### Action item
Look through the listing below, and wherever a line has the string "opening", pull it out.

### Supplied information
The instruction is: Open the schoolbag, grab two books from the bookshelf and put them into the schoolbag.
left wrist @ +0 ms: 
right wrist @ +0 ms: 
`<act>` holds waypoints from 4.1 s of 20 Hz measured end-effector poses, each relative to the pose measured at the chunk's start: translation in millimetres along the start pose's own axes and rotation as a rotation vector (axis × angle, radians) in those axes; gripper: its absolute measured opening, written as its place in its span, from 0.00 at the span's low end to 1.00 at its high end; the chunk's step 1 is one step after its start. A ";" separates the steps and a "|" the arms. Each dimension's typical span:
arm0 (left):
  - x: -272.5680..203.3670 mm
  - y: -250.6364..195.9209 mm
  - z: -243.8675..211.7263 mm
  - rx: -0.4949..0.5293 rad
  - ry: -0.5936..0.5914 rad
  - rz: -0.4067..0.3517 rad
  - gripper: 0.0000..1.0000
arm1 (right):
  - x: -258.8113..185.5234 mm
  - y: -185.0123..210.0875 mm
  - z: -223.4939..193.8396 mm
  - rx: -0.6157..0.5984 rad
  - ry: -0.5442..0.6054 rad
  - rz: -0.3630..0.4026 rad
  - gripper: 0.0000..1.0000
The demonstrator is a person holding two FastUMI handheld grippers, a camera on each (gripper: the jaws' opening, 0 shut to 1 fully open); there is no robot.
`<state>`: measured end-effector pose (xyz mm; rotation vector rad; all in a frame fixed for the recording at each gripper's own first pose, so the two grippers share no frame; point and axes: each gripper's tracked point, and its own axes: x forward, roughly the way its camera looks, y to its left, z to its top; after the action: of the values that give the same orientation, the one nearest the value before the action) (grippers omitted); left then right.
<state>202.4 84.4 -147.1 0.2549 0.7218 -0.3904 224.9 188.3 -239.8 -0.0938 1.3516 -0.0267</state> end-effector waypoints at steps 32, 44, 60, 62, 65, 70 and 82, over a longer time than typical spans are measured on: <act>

### Output of the task
`<act>` holds waypoints from 4.1 s of 20 Hz measured end-effector poses, each relative to the pose measured at the chunk's start: translation in millimetres along the start pose's own axes and rotation as a rotation vector (axis × angle, radians) in those axes; gripper: its absolute measured opening, written as its place in its span, from 0.00 at the span's low end to 1.00 at its high end; the chunk's step 1 is one step after its start. A ";" separates the steps and a "|" the arms. Each dimension's typical span:
The demonstrator is a person holding two FastUMI handheld grippers, a camera on each (gripper: the jaws' opening, 0 shut to 1 fully open); there is no robot.

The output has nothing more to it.